Grafenauer started publishing already in the late 1930s.[1] In his academic career, Grafenauer focused on social history in the Middle Ages. He continued the researches of Milko Kos on settlements patterns in the Slovene Lands in the Early Middle Ages, focusing on the Slavic settlement of the Eastern Alps and the medieval Slavic principality of Carantania. He wrote several treatises on the transition between tribal and feudal socio-economic forms in the Eastern Alps and the west Balkans.[1] His main contribution was however the history of the German Peasants' Wars in the late 15th and 16th century in the Slovene Lands and in Croatia. He also wrote on the history of the Slovenes in Carinthia in the 19th and 20th centuries, and on agricultural modernization in the early 19th century. Since the 1950s and 1960s, he was among those who introduced the approaches of the French Annales school in the Yugoslav historiography.
Between 1945 and 1955, he wrote several expert surveys on border areas in Carinthia and the Julian March for the Yugoslav diplomacy.
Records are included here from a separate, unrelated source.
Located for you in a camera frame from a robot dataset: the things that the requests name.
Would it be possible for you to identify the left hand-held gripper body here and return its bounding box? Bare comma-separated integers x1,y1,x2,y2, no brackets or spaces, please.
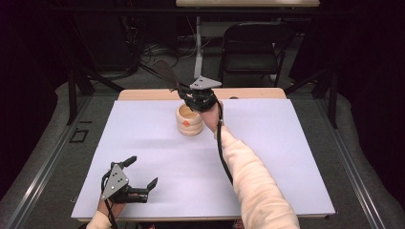
100,162,150,205

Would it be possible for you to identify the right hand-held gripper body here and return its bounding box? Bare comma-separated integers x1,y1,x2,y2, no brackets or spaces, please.
181,75,223,114

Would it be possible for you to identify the cream ribbed cup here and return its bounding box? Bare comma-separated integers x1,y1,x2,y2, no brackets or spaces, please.
175,103,204,137

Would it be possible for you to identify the black plastic spatula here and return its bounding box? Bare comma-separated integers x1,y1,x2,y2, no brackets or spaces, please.
154,59,191,94

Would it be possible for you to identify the person's right hand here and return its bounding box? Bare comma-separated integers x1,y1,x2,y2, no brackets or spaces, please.
200,101,224,134

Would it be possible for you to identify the person's left hand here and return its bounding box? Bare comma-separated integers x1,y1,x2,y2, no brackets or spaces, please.
96,199,126,219

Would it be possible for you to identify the white table mat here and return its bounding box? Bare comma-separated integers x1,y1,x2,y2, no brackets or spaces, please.
70,98,337,220

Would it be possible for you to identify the wooden table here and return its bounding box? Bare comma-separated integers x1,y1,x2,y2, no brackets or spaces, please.
75,87,332,223

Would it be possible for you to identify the black folding chair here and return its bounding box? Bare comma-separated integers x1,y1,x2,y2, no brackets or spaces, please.
218,21,295,89

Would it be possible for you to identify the white desk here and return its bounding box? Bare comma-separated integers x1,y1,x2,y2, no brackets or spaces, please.
175,0,321,82

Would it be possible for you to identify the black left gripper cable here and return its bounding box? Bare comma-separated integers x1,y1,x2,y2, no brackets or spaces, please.
100,171,119,229

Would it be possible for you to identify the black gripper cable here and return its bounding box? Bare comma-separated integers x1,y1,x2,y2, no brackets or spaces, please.
215,98,235,186
100,171,119,229

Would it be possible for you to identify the bundle of floor cables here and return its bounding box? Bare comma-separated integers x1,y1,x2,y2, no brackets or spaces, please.
139,37,199,90

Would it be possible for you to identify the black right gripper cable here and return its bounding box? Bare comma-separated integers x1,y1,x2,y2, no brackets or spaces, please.
215,98,235,186

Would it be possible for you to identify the aluminium floor rail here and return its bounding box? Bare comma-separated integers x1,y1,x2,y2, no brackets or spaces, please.
317,94,388,229
0,94,94,229

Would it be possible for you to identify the black metal frame stand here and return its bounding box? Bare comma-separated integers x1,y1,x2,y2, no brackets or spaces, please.
283,68,339,130
65,12,126,127
In the last decade of his life, Grafenauer rose to prominence again with his resolute fight against autochthonist re-interpretations of Slovenian history, especially against the populist Venetic theory, which denied the Slavic settlement in the East Alps.
Bogo Grafenauer died in Ljubljana and was buried in the Žale cemetery. His daughter, Darja Mihelič [sl], is also a historian.